# Device Name für Ethernet und WLAN etwas wirr ...

## alexander_ro

Hi Mädels ... Jungs ...  :Smile: 

Bin etwas verwirrt wegen der neuen Geräte Namen des Linux Kernels. Bisher also bei mir mit Debian war die erste Ethernet Schnittstelle eth0 soweit so praktisch weil man sich darauf verlassen konnte und eine Linux Installation ohne Veränderung von einem Rechner auf den anderen umziehen kann. Das gleiche für WLAN mit wlan0 ... es gibt in allen Systemen nur eine einzige Ethernet Schnittstelle.

Ich habe jetzt Gentoo auf einem Asus 901 auf einem Server in einer KVM VM und auf einem Alien M14 installiert. 
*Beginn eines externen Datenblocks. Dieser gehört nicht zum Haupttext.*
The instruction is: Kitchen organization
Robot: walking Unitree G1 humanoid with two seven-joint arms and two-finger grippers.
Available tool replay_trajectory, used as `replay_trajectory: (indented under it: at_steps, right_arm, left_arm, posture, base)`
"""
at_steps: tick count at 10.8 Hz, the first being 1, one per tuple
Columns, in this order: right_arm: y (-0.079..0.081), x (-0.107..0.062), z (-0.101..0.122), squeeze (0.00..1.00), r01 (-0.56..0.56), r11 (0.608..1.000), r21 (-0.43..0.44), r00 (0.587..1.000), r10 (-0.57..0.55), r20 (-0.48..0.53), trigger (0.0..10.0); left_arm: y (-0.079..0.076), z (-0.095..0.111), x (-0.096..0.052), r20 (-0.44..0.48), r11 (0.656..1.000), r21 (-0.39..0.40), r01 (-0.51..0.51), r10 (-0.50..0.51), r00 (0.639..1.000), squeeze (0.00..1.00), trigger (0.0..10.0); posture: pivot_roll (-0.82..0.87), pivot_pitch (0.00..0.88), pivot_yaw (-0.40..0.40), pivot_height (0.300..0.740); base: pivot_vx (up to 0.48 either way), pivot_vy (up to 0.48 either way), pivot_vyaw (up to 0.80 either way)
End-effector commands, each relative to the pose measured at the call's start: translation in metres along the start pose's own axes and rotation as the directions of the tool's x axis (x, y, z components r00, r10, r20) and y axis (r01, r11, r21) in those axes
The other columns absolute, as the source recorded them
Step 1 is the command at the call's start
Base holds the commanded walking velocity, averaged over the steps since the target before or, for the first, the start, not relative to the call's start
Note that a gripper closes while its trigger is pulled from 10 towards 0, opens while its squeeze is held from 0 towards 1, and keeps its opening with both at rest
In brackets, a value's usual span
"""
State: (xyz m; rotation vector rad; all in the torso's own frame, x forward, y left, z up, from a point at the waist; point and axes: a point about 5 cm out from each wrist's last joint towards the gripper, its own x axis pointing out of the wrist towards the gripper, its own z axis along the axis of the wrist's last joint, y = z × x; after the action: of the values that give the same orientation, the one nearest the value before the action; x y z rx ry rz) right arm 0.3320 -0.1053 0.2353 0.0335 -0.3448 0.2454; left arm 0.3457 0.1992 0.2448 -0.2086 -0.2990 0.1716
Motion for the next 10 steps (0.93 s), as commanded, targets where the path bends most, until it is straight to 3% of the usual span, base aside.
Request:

Wer will raten wie viele verschiedene Namen jetzt eth0 hat?

...

drei: enp4s0, enp7s0, enp1s0

gleicher Käse für das WLAN

Das ist Total blöd weil ich jede Installation manuell bearbeiten muss und in den Konfig Dateien die Device Namen ändern. Vermutlich gibt das auch Probleme wenn man eine Installation von einem Rechner auf einen anderen umzieht was bei mir öfter mal vorkommt.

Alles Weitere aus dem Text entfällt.